• _Problem statement_
Provide the material again, with every line intact and exact.

• _Supplied data_
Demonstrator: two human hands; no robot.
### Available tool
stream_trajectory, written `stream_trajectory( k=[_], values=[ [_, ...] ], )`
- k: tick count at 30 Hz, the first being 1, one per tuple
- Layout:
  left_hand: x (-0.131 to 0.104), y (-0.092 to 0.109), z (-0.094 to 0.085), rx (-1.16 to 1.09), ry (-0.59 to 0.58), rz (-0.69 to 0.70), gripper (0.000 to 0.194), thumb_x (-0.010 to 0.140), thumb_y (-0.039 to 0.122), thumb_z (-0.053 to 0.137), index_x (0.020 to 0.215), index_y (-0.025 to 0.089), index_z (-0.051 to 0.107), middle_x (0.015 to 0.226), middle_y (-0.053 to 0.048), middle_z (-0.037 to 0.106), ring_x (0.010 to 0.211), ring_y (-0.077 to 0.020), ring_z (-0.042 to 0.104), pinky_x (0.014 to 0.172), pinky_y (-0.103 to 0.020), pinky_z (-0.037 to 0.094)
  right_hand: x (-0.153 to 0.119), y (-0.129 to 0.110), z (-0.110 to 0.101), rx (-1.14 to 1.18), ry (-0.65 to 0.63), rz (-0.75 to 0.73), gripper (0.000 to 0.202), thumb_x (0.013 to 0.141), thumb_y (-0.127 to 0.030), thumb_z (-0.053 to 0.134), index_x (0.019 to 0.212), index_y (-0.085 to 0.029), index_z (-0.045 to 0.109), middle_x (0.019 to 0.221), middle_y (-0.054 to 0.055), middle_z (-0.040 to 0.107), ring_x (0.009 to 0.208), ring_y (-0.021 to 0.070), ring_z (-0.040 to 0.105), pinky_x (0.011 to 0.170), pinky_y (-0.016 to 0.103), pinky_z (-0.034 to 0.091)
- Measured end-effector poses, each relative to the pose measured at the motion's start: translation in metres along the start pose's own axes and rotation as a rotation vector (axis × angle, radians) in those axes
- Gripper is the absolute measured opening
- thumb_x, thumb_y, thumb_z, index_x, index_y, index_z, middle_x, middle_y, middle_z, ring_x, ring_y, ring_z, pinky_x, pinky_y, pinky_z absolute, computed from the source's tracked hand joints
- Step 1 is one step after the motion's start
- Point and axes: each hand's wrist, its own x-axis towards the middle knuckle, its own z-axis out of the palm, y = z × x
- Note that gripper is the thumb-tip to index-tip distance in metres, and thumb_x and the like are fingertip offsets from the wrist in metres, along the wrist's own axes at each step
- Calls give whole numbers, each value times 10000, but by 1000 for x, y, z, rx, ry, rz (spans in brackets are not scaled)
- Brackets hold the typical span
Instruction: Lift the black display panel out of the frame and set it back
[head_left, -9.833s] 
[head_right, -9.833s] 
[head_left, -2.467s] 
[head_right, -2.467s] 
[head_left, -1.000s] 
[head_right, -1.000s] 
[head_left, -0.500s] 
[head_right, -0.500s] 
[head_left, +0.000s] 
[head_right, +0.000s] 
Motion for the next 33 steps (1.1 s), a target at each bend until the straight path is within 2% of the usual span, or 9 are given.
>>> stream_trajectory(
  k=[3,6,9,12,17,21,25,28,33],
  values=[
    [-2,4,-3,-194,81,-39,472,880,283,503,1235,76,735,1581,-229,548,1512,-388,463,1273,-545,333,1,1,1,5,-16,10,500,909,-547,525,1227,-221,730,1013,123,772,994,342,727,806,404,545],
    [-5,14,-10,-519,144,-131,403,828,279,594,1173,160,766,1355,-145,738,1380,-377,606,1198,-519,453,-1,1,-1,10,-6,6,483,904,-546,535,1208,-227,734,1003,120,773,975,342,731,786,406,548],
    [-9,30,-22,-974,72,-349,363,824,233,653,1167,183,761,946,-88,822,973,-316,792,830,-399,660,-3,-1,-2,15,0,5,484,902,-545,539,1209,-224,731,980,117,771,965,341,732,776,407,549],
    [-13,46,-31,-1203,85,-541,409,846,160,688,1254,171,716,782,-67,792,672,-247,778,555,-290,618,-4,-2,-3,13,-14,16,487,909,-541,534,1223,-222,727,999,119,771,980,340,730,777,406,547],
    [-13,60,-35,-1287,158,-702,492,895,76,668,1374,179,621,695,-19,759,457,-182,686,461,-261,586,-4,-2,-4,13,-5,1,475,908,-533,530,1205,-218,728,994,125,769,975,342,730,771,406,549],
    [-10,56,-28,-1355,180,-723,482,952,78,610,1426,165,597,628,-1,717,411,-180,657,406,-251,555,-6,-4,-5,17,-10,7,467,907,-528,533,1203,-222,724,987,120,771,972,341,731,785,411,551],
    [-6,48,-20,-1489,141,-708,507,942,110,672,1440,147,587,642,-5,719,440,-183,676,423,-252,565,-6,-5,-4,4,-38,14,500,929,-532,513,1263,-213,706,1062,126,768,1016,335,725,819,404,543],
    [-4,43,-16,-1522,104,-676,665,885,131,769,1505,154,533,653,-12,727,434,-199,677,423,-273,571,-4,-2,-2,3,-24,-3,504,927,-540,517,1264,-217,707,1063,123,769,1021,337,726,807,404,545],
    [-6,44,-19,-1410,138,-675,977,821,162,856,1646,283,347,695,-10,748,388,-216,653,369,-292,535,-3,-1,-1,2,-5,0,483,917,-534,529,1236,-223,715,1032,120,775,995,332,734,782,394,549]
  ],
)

• _Expected output_
Demonstrator: two human hands; no robot.
### Available tool
stream_trajectory, written `stream_trajectory( k=[_], values=[ [_, ...] ], )`
- k: tick count at 30 Hz, the first being 1, one per tuple
- Layout:
  left_hand: x (-0.131 to 0.104), y (-0.092 to 0.109), z (-0.094 to 0.085), rx (-1.16 to 1.09), ry (-0.59 to 0.58), rz (-0.69 to 0.70), gripper (0.000 to 0.194), thumb_x (-0.010 to 0.140), thumb_y (-0.039 to 0.122), thumb_z (-0.053 to 0.137), index_x (0.020 to 0.215), index_y (-0.025 to 0.089), index_z (-0.051 to 0.107), middle_x (0.015 to 0.226), middle_y (-0.053 to 0.048), middle_z (-0.037 to 0.106), ring_x (0.010 to 0.211), ring_y (-0.077 to 0.020), ring_z (-0.042 to 0.104), pinky_x (0.014 to 0.172), pinky_y (-0.103 to 0.020), pinky_z (-0.037 to 0.094)
  right_hand: x (-0.153 to 0.119), y (-0.129 to 0.110), z (-0.110 to 0.101), rx (-1.14 to 1.18), ry (-0.65 to 0.63), rz (-0.75 to 0.73), gripper (0.000 to 0.202), thumb_x (0.013 to 0.141), thumb_y (-0.127 to 0.030), thumb_z (-0.053 to 0.134), index_x (0.019 to 0.212), index_y (-0.085 to 0.029), index_z (-0.045 to 0.109), middle_x (0.019 to 0.221), middle_y (-0.054 to 0.055), middle_z (-0.040 to 0.107), ring_x (0.009 to 0.208), ring_y (-0.021 to 0.070), ring_z (-0.040 to 0.105), pinky_x (0.011 to 0.170), pinky_y (-0.016 to 0.103), pinky_z (-0.034 to 0.091)
- Measured end-effector poses, each relative to the pose measured at the motion's start: translation in metres along the start pose's own axes and rotation as a rotation vector (axis × angle, radians) in those axes
- Gripper is the absolute measured opening
- thumb_x, thumb_y, thumb_z, index_x, index_y, index_z, middle_x, middle_y, middle_z, ring_x, ring_y, ring_z, pinky_x, pinky_y, pinky_z absolute, computed from the source's tracked hand joints
- Step 1 is one step after the motion's start
- Point and axes: each hand's wrist, its own x-axis towards the middle knuckle, its own z-axis out of the palm, y = z × x
- Note that gripper is the thumb-tip to index-tip distance in metres, and thumb_x and the like are fingertip offsets from the wrist in metres, along the wrist's own axes at each step
- Calls give whole numbers, each value times 10000, but by 1000 for x, y, z, rx, ry, rz (spans in brackets are not scaled)
- Brackets hold the typical span
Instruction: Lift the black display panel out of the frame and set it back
[head_left, -9.833s] 
[head_right, -9.833s] 
[head_left, -2.467s] 
[head_right, -2.467s] 
[head_left, -1.000s] 
[head_right, -1.000s] 
[head_left, -0.500s] 
[head_right, -0.500s] 
[head_left, +0.000s] 
[head_right, +0.000s] 
Motion for the next 33 steps (1.1 s), a target at each bend until the straight path is within 2% of the usual span, or 9 are given.
>>> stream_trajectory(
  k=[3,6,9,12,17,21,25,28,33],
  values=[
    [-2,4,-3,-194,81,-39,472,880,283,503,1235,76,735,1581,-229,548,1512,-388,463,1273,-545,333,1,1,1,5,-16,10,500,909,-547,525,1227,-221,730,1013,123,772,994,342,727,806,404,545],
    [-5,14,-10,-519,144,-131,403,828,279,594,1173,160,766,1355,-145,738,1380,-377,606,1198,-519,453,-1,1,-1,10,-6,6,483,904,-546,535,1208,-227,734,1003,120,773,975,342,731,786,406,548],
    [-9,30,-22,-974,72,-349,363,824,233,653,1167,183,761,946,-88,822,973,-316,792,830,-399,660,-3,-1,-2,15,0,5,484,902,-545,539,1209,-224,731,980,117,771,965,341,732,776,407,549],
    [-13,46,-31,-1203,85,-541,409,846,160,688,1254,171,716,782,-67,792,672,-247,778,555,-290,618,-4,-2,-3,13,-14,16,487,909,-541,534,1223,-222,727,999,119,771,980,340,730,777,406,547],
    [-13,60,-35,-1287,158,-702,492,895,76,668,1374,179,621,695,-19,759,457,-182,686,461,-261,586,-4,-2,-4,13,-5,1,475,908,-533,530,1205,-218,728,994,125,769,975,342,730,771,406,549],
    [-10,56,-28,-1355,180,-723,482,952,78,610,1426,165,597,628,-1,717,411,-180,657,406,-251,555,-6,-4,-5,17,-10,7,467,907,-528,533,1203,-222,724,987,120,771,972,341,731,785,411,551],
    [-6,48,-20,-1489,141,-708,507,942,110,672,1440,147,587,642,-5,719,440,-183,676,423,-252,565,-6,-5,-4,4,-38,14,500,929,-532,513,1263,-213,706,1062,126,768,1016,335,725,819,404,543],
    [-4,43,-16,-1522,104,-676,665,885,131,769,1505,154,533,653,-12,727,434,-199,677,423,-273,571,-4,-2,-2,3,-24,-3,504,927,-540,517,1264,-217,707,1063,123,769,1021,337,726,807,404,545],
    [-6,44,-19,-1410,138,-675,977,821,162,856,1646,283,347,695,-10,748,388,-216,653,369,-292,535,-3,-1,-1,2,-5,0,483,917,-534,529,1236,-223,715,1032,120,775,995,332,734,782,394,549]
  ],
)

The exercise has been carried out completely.